Nechama Leibowitz quotes the commentary of Rav Yosef Ibn Kaspi. He asserts a truth regarding relationships to explain why God turned Bilam’s curse into a blessing. As Kaspi puts it, “A true friend will save his colleague any pain, even if he knows that no danger will ensue. Similarly, the Almighty, out of the abundance of his love for Israel, prevented Bilam from cursing them.” When you really love someone, you care about that which matters to them, even if you know it to be insignificant. God knew that the Israelites were afraid of Bilam’s curse, so He not only prevented Bilam from saying his negative words but He flipped them into blessings, all because of His love for His people.
Ibn Kaspi’s take on Parshat Balak exposes the subconscious layer of the literal text, revealing God’s love of the Jewish People as the theme of this episode. God is modeling a loving relationship for us, and thus we must try to be like God, fulfilling the mandate of Imitatio Dei. We need to remember that what matters to others aren’t necessarily the things that we think are important. To truly care for another person means to be sensitive to what they care about. When those around us are concerned about something, even if we don’t understand why they care about it, true friendship and love dictates that we be supportive of their feelings.
When God took the Jews out of Egypt He took us the long way in order to avoid war. He could have told the Jews to buckle up and that He was with them and they didn’t have to be afraid. Instead, He respected and accommodated to people’s fears rather than challenging their feelings, which He knew were objectively unwarranted.
The Rabbis teach in Pirkei Avot that every human being is beloved by God. This love is made clear by the awareness we are granted of the fact that we were created in the image of God. Additionally, that love is evidenced by the giving of the Torah and by our being deemed children of God. Similarly, before we fulfill our obligation of reciting Shema in the day and the night, we reference God’s “abundant love” for us, highlighting this aspect of the relationship.
God turned Bilam’s curse into a blessing at a time of transition, right after the decree that Moshe would not enter the Land of Israel. The generation that left Egypt had died out; the new generation was feeling insecure as they prepared to finally enter the Promised Land and they needed and were given a reassurance of God’s love.

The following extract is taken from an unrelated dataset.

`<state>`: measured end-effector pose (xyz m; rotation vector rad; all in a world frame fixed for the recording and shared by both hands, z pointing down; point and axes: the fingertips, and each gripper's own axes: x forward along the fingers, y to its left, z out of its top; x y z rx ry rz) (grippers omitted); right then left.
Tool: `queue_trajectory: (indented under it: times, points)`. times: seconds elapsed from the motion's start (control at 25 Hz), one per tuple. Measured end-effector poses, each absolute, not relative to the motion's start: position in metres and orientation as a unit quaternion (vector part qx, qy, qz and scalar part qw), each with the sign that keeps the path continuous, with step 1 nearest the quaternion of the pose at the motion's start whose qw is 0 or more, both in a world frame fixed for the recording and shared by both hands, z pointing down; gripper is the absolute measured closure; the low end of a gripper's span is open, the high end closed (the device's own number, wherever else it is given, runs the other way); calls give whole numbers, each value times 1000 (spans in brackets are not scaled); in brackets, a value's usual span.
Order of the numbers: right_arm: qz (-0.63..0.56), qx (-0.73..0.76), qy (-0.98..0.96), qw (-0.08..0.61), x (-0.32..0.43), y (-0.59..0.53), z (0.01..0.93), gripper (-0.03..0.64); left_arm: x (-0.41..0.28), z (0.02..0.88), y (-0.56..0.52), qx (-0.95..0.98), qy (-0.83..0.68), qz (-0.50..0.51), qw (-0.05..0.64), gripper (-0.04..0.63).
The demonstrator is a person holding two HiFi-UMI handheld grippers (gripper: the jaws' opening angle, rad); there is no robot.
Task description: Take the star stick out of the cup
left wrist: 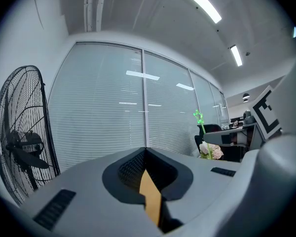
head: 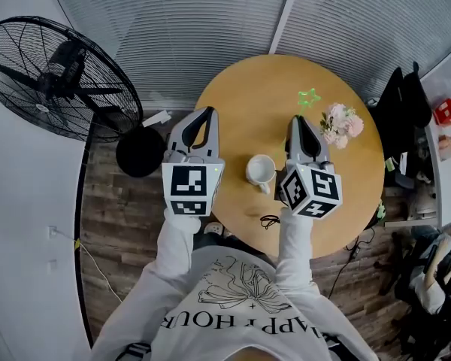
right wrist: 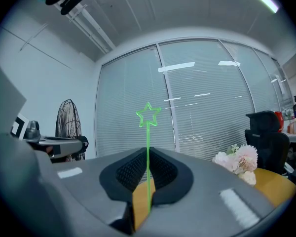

May this illustration of God’s great love for His people in the desert cause us to recall and be inspired by the immeasurable love that God has for each of us today. May we approach our spiritual lives with a sense of God’s love and reciprocate that love through joyous involvement in Torah life, rather than regarding our observance of mitzvot as a mandated burden. And may we all strive and succeed to follow His ways and to be there for each other in vulnerable times when we are needed most.